*** PROVIDED MATERIAL ***

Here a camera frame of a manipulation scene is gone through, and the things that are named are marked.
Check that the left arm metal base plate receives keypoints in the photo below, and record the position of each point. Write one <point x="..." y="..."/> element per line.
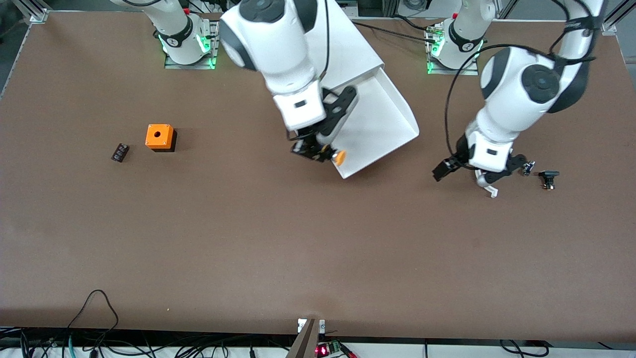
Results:
<point x="437" y="67"/>

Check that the small grey metal part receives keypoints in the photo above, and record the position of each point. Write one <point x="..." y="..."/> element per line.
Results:
<point x="527" y="168"/>

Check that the aluminium frame profile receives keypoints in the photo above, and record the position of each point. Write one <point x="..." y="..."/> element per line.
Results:
<point x="616" y="15"/>

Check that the white curved plastic bracket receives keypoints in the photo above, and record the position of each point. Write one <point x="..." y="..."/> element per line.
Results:
<point x="487" y="188"/>

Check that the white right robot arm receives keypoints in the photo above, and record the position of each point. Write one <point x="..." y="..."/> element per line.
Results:
<point x="278" y="44"/>

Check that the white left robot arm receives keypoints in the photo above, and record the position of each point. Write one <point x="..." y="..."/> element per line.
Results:
<point x="512" y="89"/>

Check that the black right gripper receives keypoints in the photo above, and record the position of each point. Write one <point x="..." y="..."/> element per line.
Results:
<point x="309" y="144"/>

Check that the orange box with hole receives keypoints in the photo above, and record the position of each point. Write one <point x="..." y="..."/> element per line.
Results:
<point x="159" y="136"/>

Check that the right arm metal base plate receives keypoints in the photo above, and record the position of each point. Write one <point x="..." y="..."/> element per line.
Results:
<point x="214" y="47"/>

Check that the small black plastic part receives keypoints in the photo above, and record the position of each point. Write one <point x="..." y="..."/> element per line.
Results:
<point x="548" y="176"/>

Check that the orange capped push button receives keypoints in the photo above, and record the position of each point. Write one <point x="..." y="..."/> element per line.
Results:
<point x="340" y="157"/>

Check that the small black contact block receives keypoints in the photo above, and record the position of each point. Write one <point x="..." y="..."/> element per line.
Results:
<point x="120" y="152"/>

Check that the red lit circuit board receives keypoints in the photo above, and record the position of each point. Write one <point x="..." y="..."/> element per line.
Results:
<point x="330" y="349"/>

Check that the grey camera stand bracket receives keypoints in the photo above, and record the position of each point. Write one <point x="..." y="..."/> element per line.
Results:
<point x="305" y="340"/>

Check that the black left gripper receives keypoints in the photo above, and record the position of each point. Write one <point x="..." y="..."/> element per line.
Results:
<point x="462" y="149"/>

***

ASSIGNMENT: Return every line of the listing exactly, leaving its pictures behind.

WRITTEN ANSWER:
Here a camera frame of a manipulation scene is gone through, and the things that are named are marked.
Check that the left arm metal base plate receives keypoints in the photo below, and record the position of each point. Write one <point x="..." y="..."/> element per line.
Results:
<point x="437" y="67"/>

Check that the small grey metal part receives keypoints in the photo above, and record the position of each point. Write one <point x="..." y="..."/> element per line.
Results:
<point x="527" y="168"/>

Check that the aluminium frame profile receives keypoints in the photo above, and record the position of each point. Write one <point x="..." y="..."/> element per line.
Results:
<point x="616" y="15"/>

Check that the white curved plastic bracket receives keypoints in the photo above, and record the position of each point. Write one <point x="..." y="..."/> element per line.
Results:
<point x="487" y="188"/>

Check that the white right robot arm receives keypoints in the photo above, and record the position of each point. Write one <point x="..." y="..."/> element per line.
Results:
<point x="278" y="44"/>

Check that the white left robot arm receives keypoints in the photo above, and record the position of each point. Write one <point x="..." y="..."/> element per line.
Results:
<point x="512" y="89"/>

Check that the black right gripper receives keypoints in the photo above, and record the position of each point. Write one <point x="..." y="..."/> element per line.
Results:
<point x="309" y="144"/>

Check that the orange box with hole receives keypoints in the photo above, and record the position of each point. Write one <point x="..." y="..."/> element per line.
Results:
<point x="159" y="136"/>

Check that the right arm metal base plate receives keypoints in the photo above, and record the position of each point. Write one <point x="..." y="..."/> element per line.
Results:
<point x="214" y="47"/>

Check that the small black plastic part receives keypoints in the photo above, and record the position of each point. Write one <point x="..." y="..."/> element per line.
Results:
<point x="548" y="176"/>

Check that the orange capped push button receives keypoints in the photo above, and record the position of each point. Write one <point x="..." y="..."/> element per line.
Results:
<point x="340" y="157"/>

Check that the small black contact block receives keypoints in the photo above, and record the position of each point. Write one <point x="..." y="..."/> element per line.
Results:
<point x="120" y="152"/>

Check that the red lit circuit board receives keypoints in the photo above, and record the position of each point. Write one <point x="..." y="..."/> element per line.
Results:
<point x="330" y="349"/>

Check that the grey camera stand bracket receives keypoints in the photo above, and record the position of each point. Write one <point x="..." y="..."/> element per line.
Results:
<point x="305" y="340"/>

Check that the black left gripper receives keypoints in the photo above, and record the position of each point. Write one <point x="..." y="..."/> element per line.
Results:
<point x="462" y="149"/>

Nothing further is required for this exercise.